▶ [About this exercise]:
Pictures in the records below must be left out. Return exactly the lines from the line with "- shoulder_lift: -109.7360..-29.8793" to the line with "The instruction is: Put", both included.

▶ [Dataset extract]:

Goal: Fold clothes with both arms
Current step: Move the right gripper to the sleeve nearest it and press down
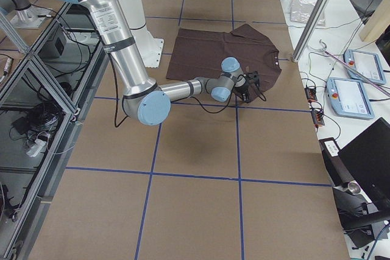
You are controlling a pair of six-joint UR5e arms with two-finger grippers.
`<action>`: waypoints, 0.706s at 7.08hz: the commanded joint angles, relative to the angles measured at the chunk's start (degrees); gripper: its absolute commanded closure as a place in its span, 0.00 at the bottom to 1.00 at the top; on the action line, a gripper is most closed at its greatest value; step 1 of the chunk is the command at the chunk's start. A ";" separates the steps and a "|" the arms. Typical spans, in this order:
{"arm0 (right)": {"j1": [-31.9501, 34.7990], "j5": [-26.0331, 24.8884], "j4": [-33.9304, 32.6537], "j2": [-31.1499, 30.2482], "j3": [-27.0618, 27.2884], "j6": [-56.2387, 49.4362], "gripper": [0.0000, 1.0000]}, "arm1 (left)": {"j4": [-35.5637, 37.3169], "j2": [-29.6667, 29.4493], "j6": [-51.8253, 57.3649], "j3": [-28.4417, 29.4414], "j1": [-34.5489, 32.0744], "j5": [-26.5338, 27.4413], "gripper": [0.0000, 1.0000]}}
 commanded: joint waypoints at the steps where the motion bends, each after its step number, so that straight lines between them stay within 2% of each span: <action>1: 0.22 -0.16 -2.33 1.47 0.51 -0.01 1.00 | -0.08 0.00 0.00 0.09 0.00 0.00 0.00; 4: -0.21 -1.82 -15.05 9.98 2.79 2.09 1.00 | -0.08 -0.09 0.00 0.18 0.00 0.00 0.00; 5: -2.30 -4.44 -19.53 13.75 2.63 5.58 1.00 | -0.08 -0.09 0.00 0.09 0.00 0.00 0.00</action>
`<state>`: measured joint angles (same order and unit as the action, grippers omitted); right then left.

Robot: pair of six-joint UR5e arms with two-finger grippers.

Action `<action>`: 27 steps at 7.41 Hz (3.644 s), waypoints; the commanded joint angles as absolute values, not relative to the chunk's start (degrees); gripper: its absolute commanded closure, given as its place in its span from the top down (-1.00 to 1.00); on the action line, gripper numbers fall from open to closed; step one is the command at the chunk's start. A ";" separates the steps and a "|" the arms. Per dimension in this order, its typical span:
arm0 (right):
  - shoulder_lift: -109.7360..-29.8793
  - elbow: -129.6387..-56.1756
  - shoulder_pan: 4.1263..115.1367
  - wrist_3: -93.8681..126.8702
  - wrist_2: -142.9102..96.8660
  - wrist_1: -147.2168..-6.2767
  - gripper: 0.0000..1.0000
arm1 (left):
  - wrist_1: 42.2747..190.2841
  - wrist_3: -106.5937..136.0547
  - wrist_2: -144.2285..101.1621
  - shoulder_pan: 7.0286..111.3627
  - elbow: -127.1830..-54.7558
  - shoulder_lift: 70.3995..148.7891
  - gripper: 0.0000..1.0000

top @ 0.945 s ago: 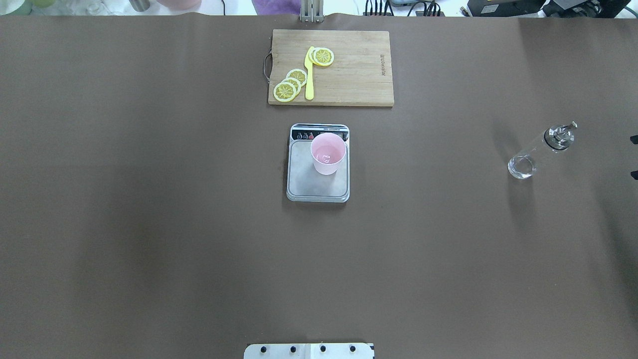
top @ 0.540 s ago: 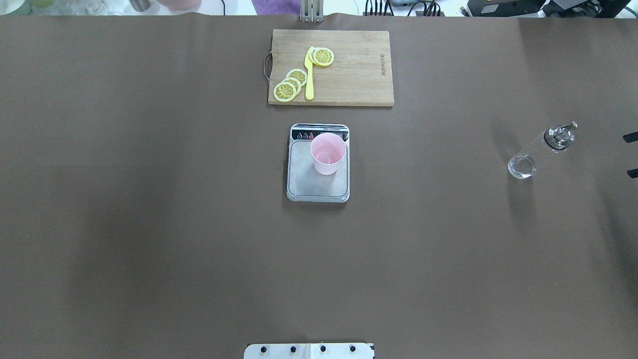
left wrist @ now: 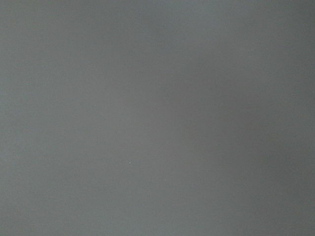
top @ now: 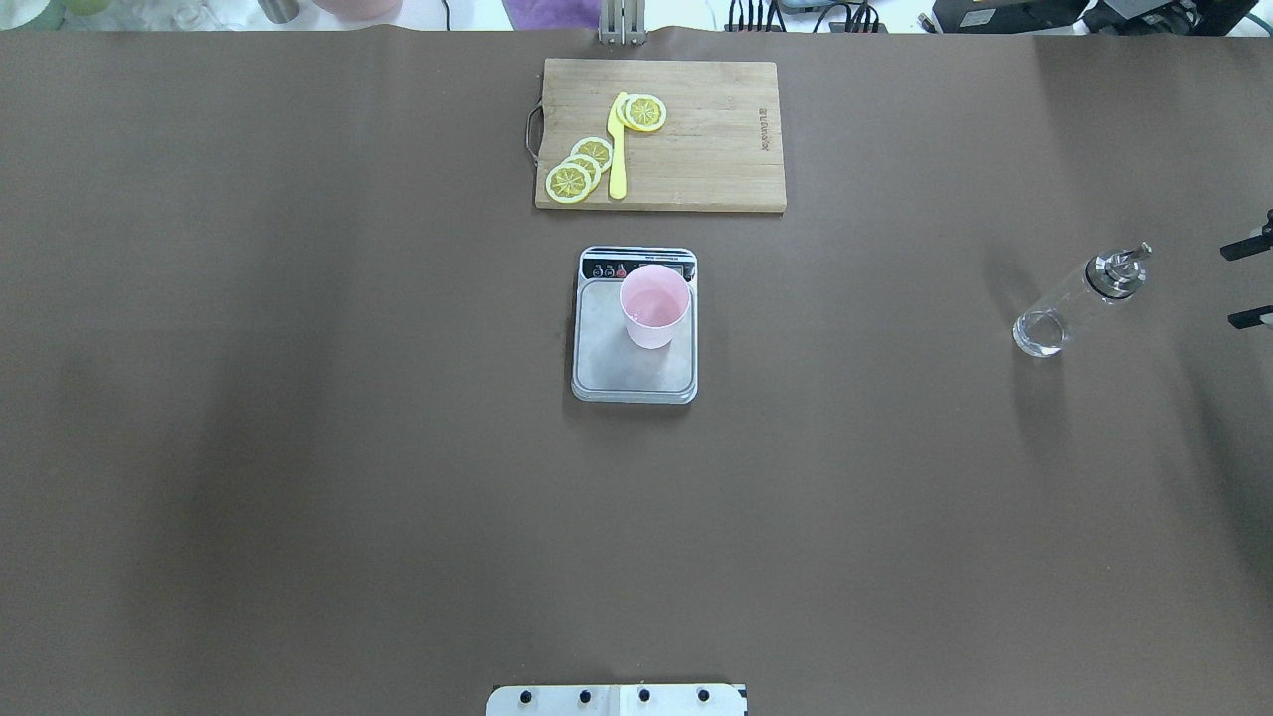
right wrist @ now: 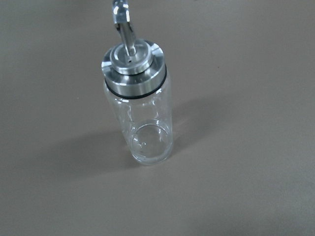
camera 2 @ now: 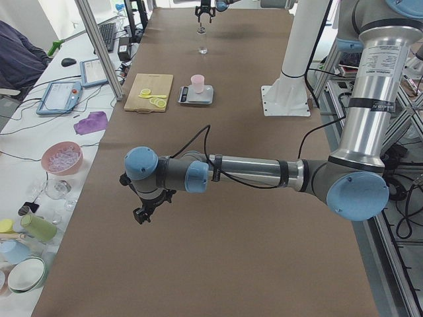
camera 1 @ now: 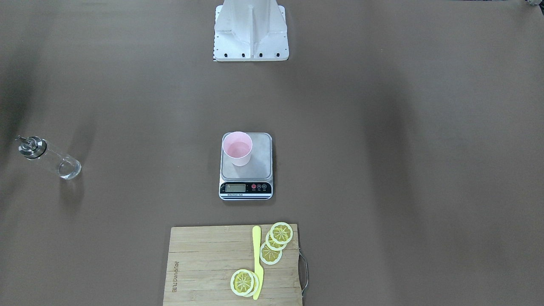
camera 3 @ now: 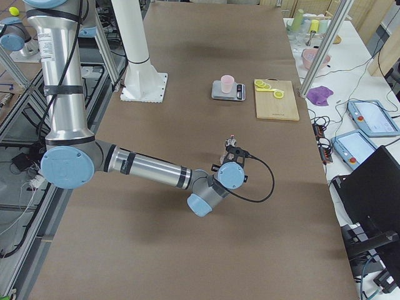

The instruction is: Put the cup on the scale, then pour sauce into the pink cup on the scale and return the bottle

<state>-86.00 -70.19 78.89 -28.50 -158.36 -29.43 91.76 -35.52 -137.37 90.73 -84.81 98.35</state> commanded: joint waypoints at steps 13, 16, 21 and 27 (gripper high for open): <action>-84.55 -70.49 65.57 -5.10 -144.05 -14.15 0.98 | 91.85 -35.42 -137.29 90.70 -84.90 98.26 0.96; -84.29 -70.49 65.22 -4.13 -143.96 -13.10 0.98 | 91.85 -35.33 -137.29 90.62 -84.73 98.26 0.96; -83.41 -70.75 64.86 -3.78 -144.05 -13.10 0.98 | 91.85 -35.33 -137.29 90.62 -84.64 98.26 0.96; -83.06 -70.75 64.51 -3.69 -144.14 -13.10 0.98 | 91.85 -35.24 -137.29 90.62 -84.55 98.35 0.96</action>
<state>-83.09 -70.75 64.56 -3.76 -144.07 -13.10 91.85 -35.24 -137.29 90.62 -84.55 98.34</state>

▶ [Result of the task]:
  - shoulder_lift: -109.7360..-29.8793
  - elbow: -129.6387..-56.1756
  - shoulder_pan: 4.1263..115.1367
  - wrist_3: -93.8681..126.8702
  - wrist_2: -142.9102..96.8660
  - wrist_1: -147.2168..-6.2767
  - gripper: 0.0000..1.0000
arm1 (left):
  - wrist_1: 42.2747..190.2841
  - wrist_3: -106.5937..136.0547
  - wrist_2: -144.2285..101.1621
  - shoulder_pan: 7.0286..111.3627
  - elbow: -127.1830..-54.7558
  - shoulder_lift: 70.3995..148.7891
  - gripper: 0.0000..1.0000

top @ 0.945 s ago: 
top @ 0.540 s ago: 
left wrist @ now: 
top @ now: 
right wrist @ now: 
camera 2 @ now: 
camera 1 @ now: 
camera 3 @ now: 

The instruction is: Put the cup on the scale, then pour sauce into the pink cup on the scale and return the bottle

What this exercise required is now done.